(DATA EXCERPT)

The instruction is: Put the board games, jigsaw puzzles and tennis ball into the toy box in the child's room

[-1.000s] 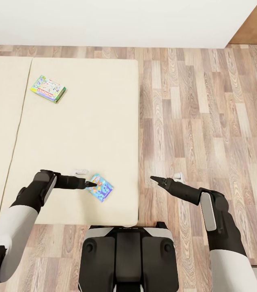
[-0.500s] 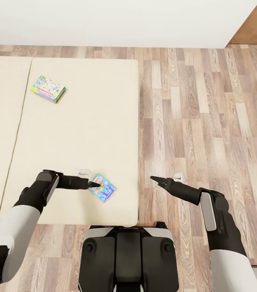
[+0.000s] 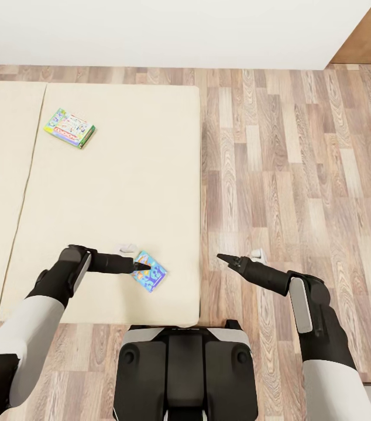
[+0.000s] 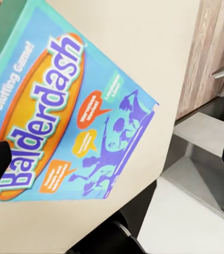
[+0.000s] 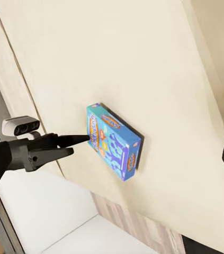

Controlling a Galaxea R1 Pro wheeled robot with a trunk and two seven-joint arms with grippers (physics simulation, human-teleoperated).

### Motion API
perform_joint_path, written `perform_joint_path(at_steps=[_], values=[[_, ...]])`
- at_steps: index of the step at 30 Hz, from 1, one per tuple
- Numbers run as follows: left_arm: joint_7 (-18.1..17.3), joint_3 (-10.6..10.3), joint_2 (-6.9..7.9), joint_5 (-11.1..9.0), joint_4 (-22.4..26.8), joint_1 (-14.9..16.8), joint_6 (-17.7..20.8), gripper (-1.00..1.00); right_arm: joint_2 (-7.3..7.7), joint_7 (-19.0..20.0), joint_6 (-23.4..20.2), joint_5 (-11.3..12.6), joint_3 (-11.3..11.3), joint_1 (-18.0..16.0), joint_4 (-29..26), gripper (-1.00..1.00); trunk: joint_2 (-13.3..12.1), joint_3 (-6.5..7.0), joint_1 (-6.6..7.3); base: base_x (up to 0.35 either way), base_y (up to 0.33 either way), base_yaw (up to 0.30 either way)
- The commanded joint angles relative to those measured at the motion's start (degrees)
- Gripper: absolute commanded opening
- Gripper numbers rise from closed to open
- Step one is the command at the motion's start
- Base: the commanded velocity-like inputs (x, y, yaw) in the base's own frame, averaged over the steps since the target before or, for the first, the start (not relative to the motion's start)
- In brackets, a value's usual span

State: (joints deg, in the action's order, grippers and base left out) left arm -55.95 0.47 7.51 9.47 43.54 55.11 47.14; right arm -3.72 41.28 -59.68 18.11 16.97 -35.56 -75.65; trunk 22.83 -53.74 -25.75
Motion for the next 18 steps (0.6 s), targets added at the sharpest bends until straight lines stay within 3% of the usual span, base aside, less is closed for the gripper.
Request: perform_joint_path(at_steps=[1, 18], values=[[-0.4, 0.0, -0.13, 0.4, 0.1, 0.0, 0.4, 1.0, -0.06, 0.4, -0.3, -0.4, 0.2, 0.0, 0.0, 1.0, 0.1, -0.06, -0.03, 0.0, 0.0, 0.0], [-0.5, 0.0, -1.42, 0.5, 0.4, 0.0, 1.9, 1.0, -0.06, 0.4, -0.3, -0.4, 0.2, 0.0, 0.0, 1.0, 0.1, -0.06, -0.03, 0.0, 0.0, 0.0]])
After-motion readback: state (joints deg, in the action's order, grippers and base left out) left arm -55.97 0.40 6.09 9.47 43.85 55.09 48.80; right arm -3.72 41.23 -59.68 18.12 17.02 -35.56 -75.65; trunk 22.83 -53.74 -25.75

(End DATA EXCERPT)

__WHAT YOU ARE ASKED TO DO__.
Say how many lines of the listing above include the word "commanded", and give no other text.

__TASK RESULT__.
3